### Problem statement
Every line from the start of the records below to the line containing "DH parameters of" should be retyped exactly, that line included, and no others.

### Data for review

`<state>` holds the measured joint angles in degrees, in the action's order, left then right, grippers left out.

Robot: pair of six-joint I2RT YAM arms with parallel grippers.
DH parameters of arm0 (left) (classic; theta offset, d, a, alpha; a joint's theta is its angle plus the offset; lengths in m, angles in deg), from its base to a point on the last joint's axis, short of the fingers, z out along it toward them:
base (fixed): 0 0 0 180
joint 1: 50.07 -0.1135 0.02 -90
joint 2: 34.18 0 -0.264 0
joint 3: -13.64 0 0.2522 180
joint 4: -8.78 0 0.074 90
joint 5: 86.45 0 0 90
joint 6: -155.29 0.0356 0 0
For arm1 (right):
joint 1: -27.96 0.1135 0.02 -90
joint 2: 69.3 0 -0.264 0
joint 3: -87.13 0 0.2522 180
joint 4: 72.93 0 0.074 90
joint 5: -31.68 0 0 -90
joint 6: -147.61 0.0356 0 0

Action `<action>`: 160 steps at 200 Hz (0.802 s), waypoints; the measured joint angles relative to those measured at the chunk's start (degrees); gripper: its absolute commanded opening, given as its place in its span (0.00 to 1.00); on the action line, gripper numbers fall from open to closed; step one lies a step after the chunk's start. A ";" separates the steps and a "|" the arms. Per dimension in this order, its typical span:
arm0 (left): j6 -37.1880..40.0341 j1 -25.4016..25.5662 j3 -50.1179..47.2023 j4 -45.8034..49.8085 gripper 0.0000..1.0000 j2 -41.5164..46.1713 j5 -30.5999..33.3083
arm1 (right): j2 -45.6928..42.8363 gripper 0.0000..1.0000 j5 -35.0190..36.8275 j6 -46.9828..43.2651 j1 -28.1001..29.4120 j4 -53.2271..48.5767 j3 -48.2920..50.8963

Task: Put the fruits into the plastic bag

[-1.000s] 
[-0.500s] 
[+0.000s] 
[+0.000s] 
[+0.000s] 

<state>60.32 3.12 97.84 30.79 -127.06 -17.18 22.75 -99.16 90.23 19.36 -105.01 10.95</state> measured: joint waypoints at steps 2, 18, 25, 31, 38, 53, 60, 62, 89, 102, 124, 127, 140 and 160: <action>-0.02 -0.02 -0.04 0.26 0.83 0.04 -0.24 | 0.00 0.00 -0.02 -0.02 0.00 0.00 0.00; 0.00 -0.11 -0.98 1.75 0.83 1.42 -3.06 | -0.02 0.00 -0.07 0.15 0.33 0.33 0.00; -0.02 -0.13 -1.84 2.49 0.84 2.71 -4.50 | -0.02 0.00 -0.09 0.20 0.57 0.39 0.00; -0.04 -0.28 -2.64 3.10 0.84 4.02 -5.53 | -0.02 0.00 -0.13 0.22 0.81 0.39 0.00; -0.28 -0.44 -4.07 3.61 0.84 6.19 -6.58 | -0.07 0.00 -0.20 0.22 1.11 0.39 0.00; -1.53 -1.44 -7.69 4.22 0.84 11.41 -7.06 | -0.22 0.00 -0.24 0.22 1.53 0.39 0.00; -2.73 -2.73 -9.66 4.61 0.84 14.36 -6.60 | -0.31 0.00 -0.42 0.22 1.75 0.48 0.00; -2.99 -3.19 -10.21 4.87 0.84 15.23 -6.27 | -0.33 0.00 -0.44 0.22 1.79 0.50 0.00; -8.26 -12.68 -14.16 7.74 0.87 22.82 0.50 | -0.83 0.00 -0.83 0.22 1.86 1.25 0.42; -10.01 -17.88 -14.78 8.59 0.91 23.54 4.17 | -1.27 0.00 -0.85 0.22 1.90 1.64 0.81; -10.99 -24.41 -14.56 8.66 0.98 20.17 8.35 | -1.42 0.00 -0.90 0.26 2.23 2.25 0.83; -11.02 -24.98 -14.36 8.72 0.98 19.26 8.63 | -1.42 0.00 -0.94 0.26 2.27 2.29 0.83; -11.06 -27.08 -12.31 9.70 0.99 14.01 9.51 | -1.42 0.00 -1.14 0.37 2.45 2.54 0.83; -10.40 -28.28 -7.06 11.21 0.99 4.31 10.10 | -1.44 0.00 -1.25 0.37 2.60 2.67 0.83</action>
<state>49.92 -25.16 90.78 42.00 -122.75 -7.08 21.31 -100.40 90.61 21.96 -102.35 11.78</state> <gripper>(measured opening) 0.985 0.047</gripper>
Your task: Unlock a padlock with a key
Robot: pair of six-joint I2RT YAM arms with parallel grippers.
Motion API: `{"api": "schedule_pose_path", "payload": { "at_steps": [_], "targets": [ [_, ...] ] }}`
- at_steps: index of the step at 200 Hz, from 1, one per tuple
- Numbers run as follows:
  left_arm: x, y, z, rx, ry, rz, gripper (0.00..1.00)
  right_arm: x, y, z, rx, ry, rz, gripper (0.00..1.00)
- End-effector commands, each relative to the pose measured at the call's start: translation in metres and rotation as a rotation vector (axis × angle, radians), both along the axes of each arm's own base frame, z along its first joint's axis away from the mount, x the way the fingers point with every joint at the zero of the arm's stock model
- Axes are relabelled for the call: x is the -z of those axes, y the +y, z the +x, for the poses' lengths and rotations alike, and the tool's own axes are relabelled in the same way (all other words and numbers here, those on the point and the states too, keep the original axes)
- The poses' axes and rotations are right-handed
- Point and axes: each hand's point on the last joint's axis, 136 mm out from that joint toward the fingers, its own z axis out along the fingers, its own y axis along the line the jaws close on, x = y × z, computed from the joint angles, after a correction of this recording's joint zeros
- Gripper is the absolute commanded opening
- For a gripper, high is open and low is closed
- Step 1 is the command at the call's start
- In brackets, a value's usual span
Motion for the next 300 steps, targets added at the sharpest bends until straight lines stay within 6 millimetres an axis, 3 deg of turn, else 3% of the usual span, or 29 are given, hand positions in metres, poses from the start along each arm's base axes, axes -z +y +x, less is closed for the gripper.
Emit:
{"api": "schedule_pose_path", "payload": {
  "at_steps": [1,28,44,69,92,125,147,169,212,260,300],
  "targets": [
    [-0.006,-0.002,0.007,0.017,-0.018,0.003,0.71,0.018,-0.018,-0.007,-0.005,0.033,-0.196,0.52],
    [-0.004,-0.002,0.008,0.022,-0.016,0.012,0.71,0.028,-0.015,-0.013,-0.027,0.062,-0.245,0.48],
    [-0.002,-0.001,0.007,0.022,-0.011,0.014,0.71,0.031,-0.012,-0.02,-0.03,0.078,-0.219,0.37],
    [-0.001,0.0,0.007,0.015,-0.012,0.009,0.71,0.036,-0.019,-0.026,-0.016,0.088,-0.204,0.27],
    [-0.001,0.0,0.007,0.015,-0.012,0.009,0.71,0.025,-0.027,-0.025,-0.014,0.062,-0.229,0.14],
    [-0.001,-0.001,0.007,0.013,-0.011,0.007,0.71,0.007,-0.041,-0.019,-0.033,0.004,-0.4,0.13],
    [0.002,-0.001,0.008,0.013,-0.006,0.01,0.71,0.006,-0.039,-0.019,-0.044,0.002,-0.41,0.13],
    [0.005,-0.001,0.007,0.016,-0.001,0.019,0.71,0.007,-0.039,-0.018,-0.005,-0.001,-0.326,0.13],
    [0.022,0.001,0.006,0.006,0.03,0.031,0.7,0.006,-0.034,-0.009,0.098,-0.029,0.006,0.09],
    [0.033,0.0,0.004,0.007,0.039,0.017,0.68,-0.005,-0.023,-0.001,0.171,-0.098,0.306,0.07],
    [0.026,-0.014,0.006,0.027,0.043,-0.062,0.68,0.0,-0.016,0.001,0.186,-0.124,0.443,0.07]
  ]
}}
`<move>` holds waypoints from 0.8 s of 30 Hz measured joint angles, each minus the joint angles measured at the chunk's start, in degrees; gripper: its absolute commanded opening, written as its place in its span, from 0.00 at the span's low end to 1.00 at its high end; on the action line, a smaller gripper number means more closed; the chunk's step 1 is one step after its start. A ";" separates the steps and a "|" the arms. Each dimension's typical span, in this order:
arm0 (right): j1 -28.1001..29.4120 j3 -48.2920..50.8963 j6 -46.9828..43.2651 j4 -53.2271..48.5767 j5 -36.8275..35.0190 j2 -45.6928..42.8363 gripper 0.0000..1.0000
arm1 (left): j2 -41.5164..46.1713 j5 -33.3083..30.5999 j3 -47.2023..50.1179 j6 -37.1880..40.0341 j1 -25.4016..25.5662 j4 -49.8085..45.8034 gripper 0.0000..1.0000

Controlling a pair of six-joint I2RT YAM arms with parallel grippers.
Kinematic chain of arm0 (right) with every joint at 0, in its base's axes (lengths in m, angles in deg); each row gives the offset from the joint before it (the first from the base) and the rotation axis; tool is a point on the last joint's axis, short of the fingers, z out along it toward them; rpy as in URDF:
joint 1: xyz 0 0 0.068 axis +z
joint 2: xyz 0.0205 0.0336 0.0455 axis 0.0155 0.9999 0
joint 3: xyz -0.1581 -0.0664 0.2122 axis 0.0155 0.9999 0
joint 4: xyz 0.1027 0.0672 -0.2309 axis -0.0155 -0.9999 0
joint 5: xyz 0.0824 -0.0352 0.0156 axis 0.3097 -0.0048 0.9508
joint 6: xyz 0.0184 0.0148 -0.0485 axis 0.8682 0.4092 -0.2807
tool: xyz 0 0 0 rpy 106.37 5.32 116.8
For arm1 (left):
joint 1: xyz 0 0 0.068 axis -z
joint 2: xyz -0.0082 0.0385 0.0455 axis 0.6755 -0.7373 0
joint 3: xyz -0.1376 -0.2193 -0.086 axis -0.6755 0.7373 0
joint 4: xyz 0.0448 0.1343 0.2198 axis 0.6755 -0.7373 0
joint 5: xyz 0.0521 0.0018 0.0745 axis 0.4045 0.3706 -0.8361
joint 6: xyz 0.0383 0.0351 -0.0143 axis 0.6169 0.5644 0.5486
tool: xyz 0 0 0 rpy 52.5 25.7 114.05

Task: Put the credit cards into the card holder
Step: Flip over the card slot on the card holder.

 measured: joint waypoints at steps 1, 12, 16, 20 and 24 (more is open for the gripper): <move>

### Answer box
`<state>` holds the measured joint angles in degrees, in the action's order, left then right, grippers left out.

Robot: pair of six-joint I2RT YAM arms with parallel grippers.
DH parameters of arm0 (left) (classic; theta offset, d, a, alpha; a joint's theta is its angle plus the offset; lengths in m, angles in deg), from its base to a point on the last joint's axis, short of the fingers, z out along it toward them:

This completes the answer to the exercise.